Task details:
Your response should consist of the records below, repeated exactly.

[Items from a dataset]
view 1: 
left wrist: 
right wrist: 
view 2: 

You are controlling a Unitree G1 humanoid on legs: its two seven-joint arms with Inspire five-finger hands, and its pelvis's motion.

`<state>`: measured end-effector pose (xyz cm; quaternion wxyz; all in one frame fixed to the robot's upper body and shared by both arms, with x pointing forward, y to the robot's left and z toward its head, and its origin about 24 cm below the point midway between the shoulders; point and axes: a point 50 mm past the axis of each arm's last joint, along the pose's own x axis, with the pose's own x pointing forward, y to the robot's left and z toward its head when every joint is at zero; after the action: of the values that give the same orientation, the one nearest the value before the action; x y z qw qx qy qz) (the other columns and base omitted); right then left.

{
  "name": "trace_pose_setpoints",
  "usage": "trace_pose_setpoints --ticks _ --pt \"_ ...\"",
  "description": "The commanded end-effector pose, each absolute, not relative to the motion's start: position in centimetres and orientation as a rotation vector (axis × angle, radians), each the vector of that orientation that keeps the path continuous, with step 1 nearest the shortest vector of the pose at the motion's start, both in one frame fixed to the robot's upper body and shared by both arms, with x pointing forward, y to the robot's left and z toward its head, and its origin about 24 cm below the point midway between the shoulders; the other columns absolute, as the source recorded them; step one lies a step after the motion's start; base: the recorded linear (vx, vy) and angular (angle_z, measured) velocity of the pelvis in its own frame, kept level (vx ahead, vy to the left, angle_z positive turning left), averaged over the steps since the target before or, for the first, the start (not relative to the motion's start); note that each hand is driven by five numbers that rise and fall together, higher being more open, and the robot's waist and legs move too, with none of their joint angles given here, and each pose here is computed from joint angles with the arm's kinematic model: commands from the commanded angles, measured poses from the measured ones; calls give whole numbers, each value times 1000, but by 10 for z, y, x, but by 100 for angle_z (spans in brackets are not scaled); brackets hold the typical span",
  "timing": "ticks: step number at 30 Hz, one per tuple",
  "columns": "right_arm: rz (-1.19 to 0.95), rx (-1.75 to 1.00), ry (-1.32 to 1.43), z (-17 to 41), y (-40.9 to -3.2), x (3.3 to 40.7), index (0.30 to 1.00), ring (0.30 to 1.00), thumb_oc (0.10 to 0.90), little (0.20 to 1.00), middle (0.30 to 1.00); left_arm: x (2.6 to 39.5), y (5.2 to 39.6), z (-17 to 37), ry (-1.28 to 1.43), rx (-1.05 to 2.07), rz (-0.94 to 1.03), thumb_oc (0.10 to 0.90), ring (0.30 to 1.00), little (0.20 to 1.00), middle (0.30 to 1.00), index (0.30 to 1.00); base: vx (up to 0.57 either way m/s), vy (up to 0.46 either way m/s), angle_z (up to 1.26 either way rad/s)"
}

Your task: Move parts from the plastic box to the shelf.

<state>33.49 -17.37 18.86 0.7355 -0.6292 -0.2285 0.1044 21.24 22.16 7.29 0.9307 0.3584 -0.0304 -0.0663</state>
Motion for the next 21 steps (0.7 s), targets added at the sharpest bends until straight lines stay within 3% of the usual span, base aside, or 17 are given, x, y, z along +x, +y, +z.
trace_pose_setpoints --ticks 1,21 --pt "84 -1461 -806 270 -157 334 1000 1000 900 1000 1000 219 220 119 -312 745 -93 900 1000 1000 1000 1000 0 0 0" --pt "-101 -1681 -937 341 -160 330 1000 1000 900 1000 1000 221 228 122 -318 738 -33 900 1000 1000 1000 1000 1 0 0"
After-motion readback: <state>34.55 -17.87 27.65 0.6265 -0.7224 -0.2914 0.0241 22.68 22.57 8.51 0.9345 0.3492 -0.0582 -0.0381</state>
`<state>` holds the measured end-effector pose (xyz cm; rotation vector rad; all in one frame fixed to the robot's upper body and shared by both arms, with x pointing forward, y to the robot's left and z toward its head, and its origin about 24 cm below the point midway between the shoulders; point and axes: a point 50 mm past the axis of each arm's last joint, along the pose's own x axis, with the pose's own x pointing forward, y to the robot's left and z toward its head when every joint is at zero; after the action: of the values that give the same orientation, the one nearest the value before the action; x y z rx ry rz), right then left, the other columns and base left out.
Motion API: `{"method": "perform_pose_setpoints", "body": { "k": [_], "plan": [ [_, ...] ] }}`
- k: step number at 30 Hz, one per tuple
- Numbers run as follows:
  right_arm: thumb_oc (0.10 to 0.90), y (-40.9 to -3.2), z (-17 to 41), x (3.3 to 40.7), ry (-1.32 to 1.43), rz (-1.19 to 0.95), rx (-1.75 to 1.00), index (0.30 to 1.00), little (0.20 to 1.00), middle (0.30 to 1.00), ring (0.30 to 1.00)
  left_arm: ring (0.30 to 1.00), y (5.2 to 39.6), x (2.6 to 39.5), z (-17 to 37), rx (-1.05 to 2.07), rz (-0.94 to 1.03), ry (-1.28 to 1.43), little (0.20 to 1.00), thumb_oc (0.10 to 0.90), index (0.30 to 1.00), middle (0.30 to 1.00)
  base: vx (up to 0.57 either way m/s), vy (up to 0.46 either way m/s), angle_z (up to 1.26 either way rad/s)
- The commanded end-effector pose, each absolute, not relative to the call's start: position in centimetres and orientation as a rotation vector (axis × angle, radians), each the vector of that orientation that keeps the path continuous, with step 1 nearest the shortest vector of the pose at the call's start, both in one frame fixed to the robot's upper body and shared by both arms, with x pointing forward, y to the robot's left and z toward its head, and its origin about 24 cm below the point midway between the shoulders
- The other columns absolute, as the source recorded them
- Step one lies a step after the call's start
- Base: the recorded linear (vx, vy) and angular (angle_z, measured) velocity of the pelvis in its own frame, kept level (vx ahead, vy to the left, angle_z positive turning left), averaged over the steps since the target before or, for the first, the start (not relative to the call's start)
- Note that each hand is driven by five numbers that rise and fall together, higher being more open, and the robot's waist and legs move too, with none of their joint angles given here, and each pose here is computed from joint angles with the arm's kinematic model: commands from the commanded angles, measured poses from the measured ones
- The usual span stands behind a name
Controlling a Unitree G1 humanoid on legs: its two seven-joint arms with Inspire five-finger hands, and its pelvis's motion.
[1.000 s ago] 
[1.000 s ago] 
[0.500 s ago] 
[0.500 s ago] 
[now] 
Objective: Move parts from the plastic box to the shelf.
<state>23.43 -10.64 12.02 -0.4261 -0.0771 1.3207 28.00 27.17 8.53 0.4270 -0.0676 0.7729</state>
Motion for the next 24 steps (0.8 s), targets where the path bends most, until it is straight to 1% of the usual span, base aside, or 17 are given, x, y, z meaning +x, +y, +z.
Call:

Solution for this problem:
view 1: 
left wrist: 
right wrist: 
view 2: 

You are controlling a Unitree G1 humanoid on legs: its two seven-joint arms with Inspire five-finger hands, and its pelvis's motion.

`<state>`: measured end-effector pose (xyz cm; quaternion wxyz; all in one frame fixed to the robot's upper body and shared by both arms, with x pointing forward, y to the robot's left and z toward its head, and its origin about 24 cm below the point midway between the shoulders; point and axes: a point 50 mm past the axis of each arm's last joint, along the pose's own x axis, with the pose's own x pointing forward, y to the robot's left and z toward its head when every joint is at zero; after the action: of the values that give the same orientation, the one nearest the value before the action; x y z qw qx qy qz) (the other columns and base omitted); right then left.

{
  "name": "trace_pose_setpoints",
  "usage": "trace_pose_setpoints --ticks _ --pt \"_ ...\"",
  "description": "The commanded end-effector pose, each absolute, not relative to the motion's start: position in centimetres and orientation as a rotation vector (axis × angle, radians), each the vector of that orientation that keeps the path continuous, with step 1 nearest the shortest vector of the pose at the motion's start, both in one frame fixed to the robot's upper body and shared by both arms, with x pointing forward, y to the robot's left and z toward its head, and its origin about 24 cm below the point midway between the shoulders; the other columns absolute, as the source recorded them; step one lies a step after the motion's start; base: the recorded linear (vx, vy) and angular (angle_z, measured) velocity of the pelvis in its own frame, kept level (vx ahead, vy to the left, angle_z positive turning left), averaged over the steps since the target before or, for the first, the start (not relative to the motion's start); note that each hand is driven by five numbers that rise and fall together, higher being more open, and the robot's waist and legs move too, with none of their joint angles given here, and each pose here is computed from joint angles with the arm's kinematic model: commands from the commanded angles, measured poses from the measured ones; calls give whole numbers, each value times 1000, but by 10 for z, y, x, but by 100 for angle_z (spans in brackets are not scaled); brackets hold the typical span",
  "timing": "ticks: step number at 30 Hz, one per tuple",
  "columns": "right_arm: rz (-1.19 to 0.95), rx (-1.75 to 1.00), ry (-1.32 to 1.43), z (-17 to 41), y (-40.9 to -3.2), x (3.3 to 40.7), index (0.30 to 1.00), ring (0.30 to 1.00), thumb_oc (0.10 to 0.90), little (0.20 to 1.00), middle (0.30 to 1.00); left_arm: x (2.6 to 39.5), y (5.2 to 39.6), z (-17 to 37), ry (-1.28 to 1.43), rx (-1.05 to 2.07), rz (-0.94 to 1.03), thumb_oc (0.10 to 0.90), ring (0.30 to 1.00), little (0.20 to 1.00), middle (0.30 to 1.00), index (0.30 to 1.00); base: vx (up to 0.57 either way m/s), vy (up to 0.46 either way m/s), angle_z (up to 1.26 either way rad/s)"
}

Your task: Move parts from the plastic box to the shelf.

<state>33.49 -17.37 18.86 0.7355 -0.6292 -0.2285 0.1044 21.24 22.16 7.29 0.9307 0.3584 -0.0304 -0.0663</state>
Motion for the next 21 steps (0.7 s), targets added at the sharpest bends until straight lines stay within 3% of the usual span, base aside, or 17 are given, x, y, z along +x, +y, +z.
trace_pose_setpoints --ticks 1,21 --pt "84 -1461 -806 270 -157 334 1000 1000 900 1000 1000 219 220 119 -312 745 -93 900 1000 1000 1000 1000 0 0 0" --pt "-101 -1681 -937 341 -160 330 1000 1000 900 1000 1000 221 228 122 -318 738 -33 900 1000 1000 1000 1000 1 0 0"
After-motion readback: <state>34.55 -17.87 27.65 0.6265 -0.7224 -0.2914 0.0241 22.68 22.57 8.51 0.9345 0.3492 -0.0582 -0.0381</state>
`<state>` holds the measured end-effector pose (xyz cm; rotation vector rad; all in one frame fixed to the robot's upper body and shared by both arms, with x pointing forward, y to the robot's left and z toward its head, and its origin about 24 cm below the point midway between the shoulders; point and axes: a point 50 mm past the axis of each arm's last joint, along the pose's own x axis, with the pose's own x pointing forward, y to the robot's left and z toward its head when every joint is at zero; after the action: of the values that give the same orientation, the one nearest the value before the action; x y z rx ry rz), right then left, the other columns and base left out.
Motion API: `{"method": "perform_pose_setpoints", "body": { "k": [_], "plan": [ [_, ...] ] }}`
- k: step number at 30 Hz, one per tuple
- Numbers run as follows:
  right_arm: thumb_oc (0.10 to 0.90), y (-40.9 to -3.2), z (-17 to 41), x (3.3 to 40.7), ry (-1.32 to 1.43), rz (-1.19 to 0.95), rx (-1.75 to 1.00), index (0.30 to 1.00), little (0.20 to 1.00), middle (0.30 to 1.00), ring (0.30 to 1.00)
  left_arm: ring (0.30 to 1.00), y (5.2 to 39.6), x (2.6 to 39.5), z (-17 to 37), rx (-1.05 to 2.07), rz (-0.94 to 1.03), ry (-1.28 to 1.43), little (0.20 to 1.00), thumb_oc (0.10 to 0.90), index (0.30 to 1.00), middle (0.30 to 1.00)
  base: vx (up to 0.57 either way m/s), vy (up to 0.46 either way m/s), angle_z (up to 1.26 either way rad/s)
- The commanded end-effector pose, each absolute, not relative to the call's start: position in centimetres and orientation as a rotation vector (axis × angle, radians), each the vector of that orientation that keeps the path continuous, with step 1 nearest the shortest vector of the pose at the call's start, both in one frame fixed to the robot's upper body and shared by both arms, with x pointing forward, y to the robot's left and z toward its head, and its origin about 24 cm below the point midway between the shoulders
- The other columns absolute, as the source recorded them
- Step one lies a step after the call's start
- Base: the recorded linear (vx, vy) and angular (angle_z, measured) velocity of the pelvis in its own frame, kept level (vx ahead, vy to the left, angle_z positive turning left), averaged over the steps since the target before or, for the first, the start (not relative to the call's start)
- Note that each hand is driven by five numbers that rise and fall together, higher being more open, and the robot's waist and legs move too, with none of their joint angles given here, and each pose here is computed from joint angles with the arm's kinematic model: commands from the commanded angles, measured poses from the measured ones
- The usual span stands behind a name
Controlling a Unitree G1 humanoid on legs: its two seven-joint arms with Inspire five-finger hands, and its pelvis's motion.
[1.000 s ago] 
[1.000 s ago] 
[0.500 s ago] 
[0.500 s ago] 
[now] 
Objective: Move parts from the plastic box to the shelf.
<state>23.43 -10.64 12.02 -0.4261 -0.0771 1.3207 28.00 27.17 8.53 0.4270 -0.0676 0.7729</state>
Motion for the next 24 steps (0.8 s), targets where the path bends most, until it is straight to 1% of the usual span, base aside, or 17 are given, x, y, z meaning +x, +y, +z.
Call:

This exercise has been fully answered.